全体成績を見ても同日現在、チーム防御率はリーグ3位タイの2・96、チーム打率はリーグ5位の2割2分3厘。決して目立つ数字が並んでいるわけではなく、一見すると首位浮上のきっかけをなかなかつかめずにいるようにも映る。だが、ライバル球団の見え方は少し異なる。
他球団関係者の1人は、開幕前には巨人がここまで上位争いを演じる流れを「想像していなかった」と明かす。岡本のブルージェイズ移籍やナショナルズ入りしたグリフィンのMLB復帰もあり、戦力的にはスタートダッシュからかなり苦戦すると見ていたという。

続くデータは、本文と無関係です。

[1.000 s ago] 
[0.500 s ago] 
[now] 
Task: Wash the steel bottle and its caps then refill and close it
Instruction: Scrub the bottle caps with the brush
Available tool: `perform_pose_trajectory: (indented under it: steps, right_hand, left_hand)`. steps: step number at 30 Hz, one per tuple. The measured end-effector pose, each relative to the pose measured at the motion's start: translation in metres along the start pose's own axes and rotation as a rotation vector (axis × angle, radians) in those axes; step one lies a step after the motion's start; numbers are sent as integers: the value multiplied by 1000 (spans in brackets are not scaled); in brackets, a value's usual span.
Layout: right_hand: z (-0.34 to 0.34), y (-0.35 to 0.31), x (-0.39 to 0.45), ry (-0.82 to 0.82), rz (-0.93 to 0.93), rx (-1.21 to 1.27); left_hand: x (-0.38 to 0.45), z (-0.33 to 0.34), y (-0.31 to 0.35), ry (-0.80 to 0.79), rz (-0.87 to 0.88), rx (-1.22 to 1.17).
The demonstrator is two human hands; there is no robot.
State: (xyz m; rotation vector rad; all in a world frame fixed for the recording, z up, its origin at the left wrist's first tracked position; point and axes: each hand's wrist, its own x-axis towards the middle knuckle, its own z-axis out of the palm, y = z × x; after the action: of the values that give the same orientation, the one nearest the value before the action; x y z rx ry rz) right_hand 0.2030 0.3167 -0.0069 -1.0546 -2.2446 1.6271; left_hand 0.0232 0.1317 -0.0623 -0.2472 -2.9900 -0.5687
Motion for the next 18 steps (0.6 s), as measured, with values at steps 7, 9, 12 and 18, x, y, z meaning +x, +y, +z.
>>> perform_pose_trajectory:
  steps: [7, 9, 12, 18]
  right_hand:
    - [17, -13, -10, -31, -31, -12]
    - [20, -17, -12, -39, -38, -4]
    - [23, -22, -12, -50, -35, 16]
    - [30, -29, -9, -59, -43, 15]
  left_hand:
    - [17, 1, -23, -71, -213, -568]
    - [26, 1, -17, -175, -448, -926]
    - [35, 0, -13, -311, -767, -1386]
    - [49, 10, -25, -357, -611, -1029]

その上で則本や外国人投手ら新戦力に加え、ベテランの田中将が下馬評以上に安定している点が「予想外」だったと指摘。今後は各球団の警戒度も高まってくるとはいえ、このままある程度の水準を保てれば、最後まで優勝争いに食い込んでくる可能性も示した。
今でこそ一進一退の攻防を繰り広げている巨人だが、これもある意味では「計算内」なのかもしれない。阿部監督は昨季、優勝への最低条件として「球宴までに勝率5割をキープできるかどうか」と指摘していた。今後は一軍を長らく離れている名手・吉川らの合流も見込まれる。
現状は追い風こそあれ、向かい風はまだ弱い。厳しい戦いは続くが想像以上の粘りを見せる阿部巨人は、その頂を虎視眈々と狙っている。